Entrepreneurs

3 Benefits Of Workplace Monogamy–And How To Find It

Mike Stephenson, an Entrepreneurs’ Organization (EO) member in Vancouver, is co-founder and CEO of addy, which uses the principles of crowdfunding to make real estate investing accessible to everyone, including Black, indigenous, people of color, LGBTQ2S+ and other underrepresented groups. We asked Mike about the benefits of having a long-lasting, monogamous co-founder. Here’s what he shared.

Ultimatums can mean the end of a relationship, but I remember one that sparked a new beginning–and this isn’t a breakup story.

After 12 years in business together, I wanted to start a new venture in the Philippines. I was up-front: Working remotely wasn’t an option. My co-founder, Stephen, was either coming with me–or we were splitting up. 

To some, this might seem dramatic. But Stephen and I were accustomed to candid conversations. We went to the same high school, carpooled to college, and cut our teeth as entrepreneurs together–we’ve been told we fight like brothers. At that moment, it felt like we might be on the precipice of a breakup. 

Entrepreneurship can be lonely. Your romantic partner and colleagues don’t share the burden of running your business–so when you have anxieties or need to vent, it can feel like there’s no one to talk to. Add a pandemic, political unrest, and extreme weather events–and perhaps it’s never been more important to have a steady hand to navigate work life with. 

Whether you’re starting a new business or looking for a colleague to grow with professionally, here are three things to look for in a monogamous work partner.

Look for someone you can have challenging conversations with

There’s a saying: never marry someone you wouldn’t want to divorce. In my experience, the same is true with a business partner. Breakup conversations can be beneficial–as I discovered after I dropped my ultimatum.

From the start, my co-founder and I agreed we wouldn’t make big decisions or even respond to propositions until we’ve really heard what the other person is saying. It takes practice to hear the truth without getting defensive or reactive, but there’s nothing more important. 

When I told Stephen my idea for the Philippines, he didn’t say yes right away. He talked with his wife, who was on maternity leave with a newborn and their 2-year-old. They took time to process and decide together. Letting the decision marinate worked: A few weeks later, we all moved overseas.

Sometimes we joke, “Who’d get the kids in the divorce?” But beyond the jokes, putting a shareholders’ agreement in place is crucial. Many small business partners don’t and eventually find themselves in a tricky situation. 

If Stephen hadn’t agreed to move, I know splitting up would have been a respectful process. Every business experiences ebbs and flows.

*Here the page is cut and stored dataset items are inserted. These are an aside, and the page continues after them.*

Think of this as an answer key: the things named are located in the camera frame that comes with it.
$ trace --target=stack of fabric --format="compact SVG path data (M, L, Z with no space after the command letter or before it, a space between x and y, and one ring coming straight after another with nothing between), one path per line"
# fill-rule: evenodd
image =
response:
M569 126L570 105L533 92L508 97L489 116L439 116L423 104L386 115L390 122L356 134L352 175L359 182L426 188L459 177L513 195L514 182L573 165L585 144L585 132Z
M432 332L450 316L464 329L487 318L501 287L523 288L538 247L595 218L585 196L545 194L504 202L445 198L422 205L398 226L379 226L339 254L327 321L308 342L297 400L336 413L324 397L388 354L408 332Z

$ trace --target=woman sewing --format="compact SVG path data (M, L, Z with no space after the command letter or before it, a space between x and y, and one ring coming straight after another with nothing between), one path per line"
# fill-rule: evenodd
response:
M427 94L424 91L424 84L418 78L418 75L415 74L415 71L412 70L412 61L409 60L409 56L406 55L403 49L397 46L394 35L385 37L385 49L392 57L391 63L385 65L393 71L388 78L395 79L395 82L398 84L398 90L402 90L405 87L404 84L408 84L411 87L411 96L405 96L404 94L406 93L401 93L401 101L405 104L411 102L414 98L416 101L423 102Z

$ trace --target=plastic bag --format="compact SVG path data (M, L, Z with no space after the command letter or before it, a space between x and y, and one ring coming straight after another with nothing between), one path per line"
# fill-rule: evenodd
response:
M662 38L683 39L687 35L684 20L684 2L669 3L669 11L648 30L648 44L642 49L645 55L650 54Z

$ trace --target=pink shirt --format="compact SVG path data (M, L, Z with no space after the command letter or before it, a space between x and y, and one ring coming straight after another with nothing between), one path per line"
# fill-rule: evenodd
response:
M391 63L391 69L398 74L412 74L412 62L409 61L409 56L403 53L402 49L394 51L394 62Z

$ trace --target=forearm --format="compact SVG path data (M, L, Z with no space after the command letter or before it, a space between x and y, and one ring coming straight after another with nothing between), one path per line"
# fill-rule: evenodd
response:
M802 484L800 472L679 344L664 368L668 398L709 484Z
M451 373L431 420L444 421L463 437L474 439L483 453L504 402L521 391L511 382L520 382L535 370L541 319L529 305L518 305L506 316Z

Knowing you can have a candid conversation and walk away if necessary is vital to a healthy partnership. 

Find a partner who delivers where you can’t 

Even before I met Stephen, I heard about his incredible knack for sales. As someone who’s more comfortable in the background, recognizing his strengths were my weaknesses (and vice versa) helped make our partnership mutually beneficial. 

It’s empowering to realize you don’t have to be good at everything because you have someone who’s great at what you don’t enjoy. It allows us both to lean into our strong suits. 

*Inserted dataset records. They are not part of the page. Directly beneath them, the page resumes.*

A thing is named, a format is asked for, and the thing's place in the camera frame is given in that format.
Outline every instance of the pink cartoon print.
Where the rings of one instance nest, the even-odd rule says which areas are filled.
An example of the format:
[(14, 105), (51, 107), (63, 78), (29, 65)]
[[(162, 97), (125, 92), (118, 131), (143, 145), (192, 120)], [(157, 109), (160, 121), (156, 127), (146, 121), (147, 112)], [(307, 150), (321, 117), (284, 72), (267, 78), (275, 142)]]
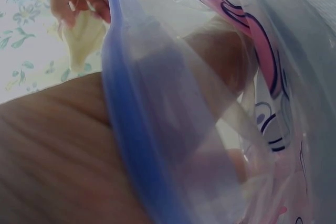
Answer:
[(276, 98), (282, 88), (281, 72), (276, 65), (275, 55), (267, 34), (260, 22), (241, 6), (228, 0), (200, 0), (223, 16), (233, 26), (254, 40), (260, 69), (266, 80), (272, 98)]

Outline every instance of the floral wallpaper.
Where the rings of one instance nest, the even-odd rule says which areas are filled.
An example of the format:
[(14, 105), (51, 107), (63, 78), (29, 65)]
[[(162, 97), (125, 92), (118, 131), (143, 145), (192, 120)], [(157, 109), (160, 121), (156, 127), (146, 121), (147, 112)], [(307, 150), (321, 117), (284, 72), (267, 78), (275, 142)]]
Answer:
[(57, 28), (50, 0), (0, 0), (0, 103), (101, 70), (97, 51), (72, 73)]

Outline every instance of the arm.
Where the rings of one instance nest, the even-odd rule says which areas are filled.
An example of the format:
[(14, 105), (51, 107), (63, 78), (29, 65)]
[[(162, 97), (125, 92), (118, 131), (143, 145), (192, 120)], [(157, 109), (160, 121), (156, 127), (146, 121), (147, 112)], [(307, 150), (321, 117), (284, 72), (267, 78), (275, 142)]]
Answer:
[[(206, 48), (198, 38), (207, 45), (203, 33), (186, 40), (219, 74), (243, 66), (234, 34), (209, 36)], [(244, 86), (227, 77), (232, 90)], [(151, 223), (115, 146), (99, 73), (2, 104), (0, 116), (1, 223)], [(244, 180), (240, 153), (229, 155)]]

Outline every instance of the plastic bag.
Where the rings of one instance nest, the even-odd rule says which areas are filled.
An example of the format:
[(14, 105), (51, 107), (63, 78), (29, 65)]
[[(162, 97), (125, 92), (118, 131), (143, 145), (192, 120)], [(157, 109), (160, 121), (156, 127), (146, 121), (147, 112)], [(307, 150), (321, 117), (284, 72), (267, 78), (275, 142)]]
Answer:
[[(113, 72), (114, 77), (106, 77), (113, 80), (105, 84), (106, 90), (113, 87), (118, 91), (114, 100), (120, 102), (131, 94), (119, 93), (124, 86), (120, 86), (121, 81), (118, 84), (116, 75), (120, 74), (119, 80), (130, 80), (128, 85), (137, 90), (137, 95), (129, 105), (136, 103), (142, 109), (139, 115), (146, 116), (133, 122), (146, 122), (143, 132), (153, 133), (146, 137), (151, 139), (150, 144), (144, 147), (144, 142), (138, 143), (140, 153), (133, 153), (136, 162), (146, 148), (156, 151), (157, 160), (151, 162), (160, 165), (156, 167), (158, 172), (165, 173), (162, 185), (166, 184), (156, 188), (156, 196), (148, 201), (141, 197), (151, 216), (157, 223), (181, 223), (181, 218), (172, 219), (169, 214), (183, 216), (182, 223), (299, 224), (335, 220), (332, 206), (336, 191), (331, 189), (336, 182), (331, 170), (335, 161), (332, 136), (336, 133), (336, 91), (331, 78), (336, 64), (333, 31), (306, 0), (179, 3), (202, 11), (212, 9), (249, 37), (255, 50), (249, 50), (250, 39), (241, 35), (245, 42), (242, 47), (250, 59), (258, 59), (259, 70), (255, 80), (250, 74), (245, 76), (241, 102), (235, 102), (234, 90), (223, 83), (209, 62), (167, 32), (164, 22), (160, 24), (134, 9), (138, 5), (133, 0), (121, 0), (120, 19), (126, 22), (115, 24), (112, 33), (118, 31), (120, 34), (114, 36), (121, 38), (114, 42), (114, 48), (121, 45), (119, 51), (113, 51), (119, 56), (114, 60), (124, 62), (114, 62), (113, 71), (109, 69), (112, 52), (106, 49), (103, 74)], [(253, 73), (252, 60), (248, 66)], [(203, 99), (194, 100), (195, 93)], [(110, 108), (114, 127), (124, 132), (127, 130), (122, 127), (130, 118), (120, 116), (135, 110), (125, 108)], [(248, 176), (244, 185), (239, 185), (227, 151), (219, 144), (213, 118), (216, 113), (240, 136)], [(120, 145), (125, 144), (121, 133), (118, 139)], [(128, 139), (137, 138), (130, 135)], [(207, 165), (198, 164), (197, 169), (195, 157), (204, 150)], [(144, 184), (154, 186), (151, 174), (142, 172), (139, 168), (133, 180), (141, 177)], [(136, 188), (138, 192), (143, 190), (139, 185)], [(163, 201), (168, 202), (164, 192), (174, 199), (165, 212), (160, 212)]]

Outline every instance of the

When we first started, Stephen was more front-of-house, and I was more back-of-house, focusing on things like research and development and product. Now, as CEO, I’m accountable for the vision and ensuring we’re true to our company’s values and mission.

Find somebody who recognizes and values your strengths but who can also see parts of the puzzle that don’t come naturally to you. Gartner research shows leaders who take a complementary approach perform better personally and lead teams that perform 60 percent better than others. 

If your values don’t align personally, you won’t get far professionally 

Although our differences make us complementary leaders, we’re even stronger because of what we have in common: our values. 

Many of the core values Stephen and I share are courtesy of our parents, who had similar approaches to raising their kids. They valued and prioritized education and were intentional about which school we attended. Our school motto was ingrained in us: Semper Fidelis–always faithful. 

Our values are helpful anchors, grounding us in what’s important and reminding us of who we are and why we run our business.

We also share another important trait–we’re intrinsically motivated by our company mission. Our business is helping Black, indigenous, people of color, LGBTQ2S+ and other underrepresented groups participate in real estate investment. That shared passion fuels our work.

There’s nothing more fulfilling than helping an employee immigrate to Canada, or knowing your company has helped give a colleague the security to make a significant life decision like having a baby or getting married. 

For all the highs, however, leading a company has its share of lows. It’s a lot less lonely knowing there’s someone steering the operation with me. When you find the right co-founder, it’s like driving the best car with the windows down, and your favorite playlist cranked: Without your ride-or-die beside you, the reward is just not as good. 

The opinions expressed here by Inc.com columnists are their own, not those of Inc.com.